I gestori delle strutture sanitarie private sono pronti a presentare richiesta formale alla Regione Piemonte per aprire propri servizi di Pronto soccorso. L’ha annunciato l’Associazione Aiop, che rappresenta buona parte delle strutture private accreditate con il servizio pubblico (non quelle di ispirazione religiosa, riunite sotto l’associazione di categoria Aris): «Siamo disponibili non solo a gestire reparti degli ospedali a corto di personale, ma ad aprire una serie di presidi per la gestione dell’emergenza».
Il Pronto soccorso rappresenta l’accesso pubblico per eccellenza alla sanità universalistica: ha senso che passi in mani private? I gestori fissano paletti che restringono la disponibilità: la disponibilità verterà sulla gestione di servizi d’urgenza monospecialistica (dedicati a cardiologia, ortopedia e traumatologia), non sull’emergenza generalista. Tre sarebbero per ora le strutture individuate come possibili capofila: Villa Maria Pia Hospital sulla collina torinese, Città di Alessandria e Città di Bra.

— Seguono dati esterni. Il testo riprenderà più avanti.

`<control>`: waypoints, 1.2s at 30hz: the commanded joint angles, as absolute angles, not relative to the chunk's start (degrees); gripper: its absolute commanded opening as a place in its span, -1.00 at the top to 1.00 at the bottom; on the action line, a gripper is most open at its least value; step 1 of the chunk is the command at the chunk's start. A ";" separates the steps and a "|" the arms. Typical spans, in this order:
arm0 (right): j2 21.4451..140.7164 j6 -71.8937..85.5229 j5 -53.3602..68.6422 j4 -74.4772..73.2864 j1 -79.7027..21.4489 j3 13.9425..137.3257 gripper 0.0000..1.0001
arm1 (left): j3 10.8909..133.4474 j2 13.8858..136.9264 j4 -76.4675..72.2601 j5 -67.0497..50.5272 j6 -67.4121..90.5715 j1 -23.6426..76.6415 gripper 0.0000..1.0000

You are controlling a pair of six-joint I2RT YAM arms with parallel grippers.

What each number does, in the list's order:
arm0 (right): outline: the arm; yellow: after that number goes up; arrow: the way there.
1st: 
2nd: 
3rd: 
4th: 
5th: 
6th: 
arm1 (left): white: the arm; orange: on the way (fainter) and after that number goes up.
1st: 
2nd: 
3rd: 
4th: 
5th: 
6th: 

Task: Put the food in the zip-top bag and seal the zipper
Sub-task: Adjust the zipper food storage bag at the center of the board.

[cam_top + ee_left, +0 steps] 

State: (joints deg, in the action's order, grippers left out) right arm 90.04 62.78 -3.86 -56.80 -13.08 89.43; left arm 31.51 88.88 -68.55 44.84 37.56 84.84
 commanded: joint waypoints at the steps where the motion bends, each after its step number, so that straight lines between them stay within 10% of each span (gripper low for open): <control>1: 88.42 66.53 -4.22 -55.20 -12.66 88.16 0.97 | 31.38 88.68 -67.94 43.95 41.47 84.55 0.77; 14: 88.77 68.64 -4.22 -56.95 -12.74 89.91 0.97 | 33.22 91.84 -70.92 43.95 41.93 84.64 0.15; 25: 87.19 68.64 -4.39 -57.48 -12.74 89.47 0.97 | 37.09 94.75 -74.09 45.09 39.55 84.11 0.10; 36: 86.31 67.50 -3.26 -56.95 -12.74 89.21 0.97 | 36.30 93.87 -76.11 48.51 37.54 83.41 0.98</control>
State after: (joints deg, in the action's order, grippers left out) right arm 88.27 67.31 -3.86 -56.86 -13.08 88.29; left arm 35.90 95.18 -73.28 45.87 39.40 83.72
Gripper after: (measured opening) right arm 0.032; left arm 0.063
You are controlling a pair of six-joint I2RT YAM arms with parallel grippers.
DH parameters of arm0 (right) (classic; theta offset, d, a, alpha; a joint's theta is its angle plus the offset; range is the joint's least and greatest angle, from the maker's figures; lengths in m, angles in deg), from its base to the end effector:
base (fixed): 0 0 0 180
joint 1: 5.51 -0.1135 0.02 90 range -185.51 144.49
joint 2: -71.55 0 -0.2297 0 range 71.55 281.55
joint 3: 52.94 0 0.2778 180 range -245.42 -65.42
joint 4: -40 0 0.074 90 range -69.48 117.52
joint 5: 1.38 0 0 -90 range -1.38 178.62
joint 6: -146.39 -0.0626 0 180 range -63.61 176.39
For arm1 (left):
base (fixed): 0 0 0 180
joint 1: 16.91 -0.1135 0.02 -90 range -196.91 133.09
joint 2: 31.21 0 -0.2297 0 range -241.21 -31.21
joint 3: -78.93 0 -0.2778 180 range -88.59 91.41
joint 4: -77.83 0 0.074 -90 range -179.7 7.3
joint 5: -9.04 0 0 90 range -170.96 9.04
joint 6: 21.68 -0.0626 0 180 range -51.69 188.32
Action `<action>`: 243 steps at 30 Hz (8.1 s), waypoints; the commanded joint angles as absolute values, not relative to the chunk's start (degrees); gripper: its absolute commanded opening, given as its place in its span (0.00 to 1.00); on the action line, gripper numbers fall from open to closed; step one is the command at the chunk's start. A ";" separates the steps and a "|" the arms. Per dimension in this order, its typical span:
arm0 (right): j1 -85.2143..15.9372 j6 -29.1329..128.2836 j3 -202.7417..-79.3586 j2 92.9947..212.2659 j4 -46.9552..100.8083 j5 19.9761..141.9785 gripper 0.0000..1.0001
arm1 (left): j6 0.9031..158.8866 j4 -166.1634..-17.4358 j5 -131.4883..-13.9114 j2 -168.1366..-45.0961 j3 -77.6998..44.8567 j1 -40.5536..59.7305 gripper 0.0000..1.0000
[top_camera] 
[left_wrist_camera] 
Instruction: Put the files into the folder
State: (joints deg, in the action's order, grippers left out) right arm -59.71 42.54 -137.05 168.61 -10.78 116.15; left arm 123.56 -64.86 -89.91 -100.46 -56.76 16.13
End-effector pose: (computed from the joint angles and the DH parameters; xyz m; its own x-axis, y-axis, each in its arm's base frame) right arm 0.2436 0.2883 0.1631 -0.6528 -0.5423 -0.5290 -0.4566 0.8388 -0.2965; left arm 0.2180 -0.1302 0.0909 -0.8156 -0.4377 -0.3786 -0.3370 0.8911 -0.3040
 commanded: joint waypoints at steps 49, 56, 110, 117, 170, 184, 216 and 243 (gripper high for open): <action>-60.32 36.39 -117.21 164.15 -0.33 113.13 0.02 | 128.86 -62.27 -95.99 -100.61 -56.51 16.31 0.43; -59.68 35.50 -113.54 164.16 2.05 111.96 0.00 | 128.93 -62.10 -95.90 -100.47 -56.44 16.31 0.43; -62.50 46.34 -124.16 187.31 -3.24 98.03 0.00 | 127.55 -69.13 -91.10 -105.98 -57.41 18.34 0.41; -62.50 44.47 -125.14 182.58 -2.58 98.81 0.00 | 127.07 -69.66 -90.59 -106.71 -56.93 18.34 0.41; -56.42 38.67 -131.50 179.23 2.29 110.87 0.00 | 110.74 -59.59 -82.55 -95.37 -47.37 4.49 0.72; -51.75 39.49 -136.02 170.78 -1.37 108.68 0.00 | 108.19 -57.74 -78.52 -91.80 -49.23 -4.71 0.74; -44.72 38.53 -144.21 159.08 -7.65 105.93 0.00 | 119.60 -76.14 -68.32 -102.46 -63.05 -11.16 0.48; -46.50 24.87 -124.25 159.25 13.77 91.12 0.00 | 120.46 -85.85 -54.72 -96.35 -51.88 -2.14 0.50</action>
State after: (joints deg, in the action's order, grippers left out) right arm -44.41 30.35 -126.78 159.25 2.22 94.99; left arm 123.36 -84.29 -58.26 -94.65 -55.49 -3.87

Forti delle aperture alla Sanità privata della Giunta Cirio, i gestori accreditati preparano un allargamento di campo. Sarebbe una novità quasi assoluta per il Piemonte: le uniche eccezioni al sistema di emergenza e urgenza a gestione diretta del pubblico sono oggi rappresentate dal Pronto soccorso di Humanitas-Gradenigo, a Torino, e dal centro di primo intervento dell’ospedale di Omegna (aperto 12 ore al giorno).
A metà novembre, l’assessore alla Sanità della Regione Piemonte, Luigi Icardi, aveva così fatto il punto sul ruolo del privato nella sanità piemontese: «La Regione ha contratti verso i gestori per attività di ricovero e di specialistica convenzionata per circa 743 milioni di euro. Importi che intendiamo incrementare nel tempo, anche studiando nuove forme di collaborazione sui territori». Parole che acquistano senso più compiuto se lette in controluce alla presa di posizione dell’Aiop.
Quali le eventuali tariffe che la Regione dovrebbe pagare per la gestione del servizio? Quali garanzie? Quali convenienze per il settore pubblico e per gli utenti? L’assessore Icardi non si sbilancia: «Attendo di vedere le proposte nel merito». Tuttavia, l’impegno dei privati, secondo gli osservatori qualificati, potrebbe richiedere come contropartita la disponibilità di un volume elevato di pazienti da indirizzare ai successivi trattamenti, presso centri gestiti a loro volta da privati associati. Una sorta di «monopolio» sulla continuità delle cure e della diagnostica che solleva numerose contrarietà.
Attendista, con più di una riserva su un’operazione «complessa e dai contorni indefiniti», si dichiara Josè Parrella, Presidente regionale dell’Associazione religiosa istituti socio sanitari che conferma l’impegno «delle strutture di ispirazione religiosa a lavorare in sinergia con i Pronto soccorso pubblici per garantire servizi di lungodegenza e riabilitazione».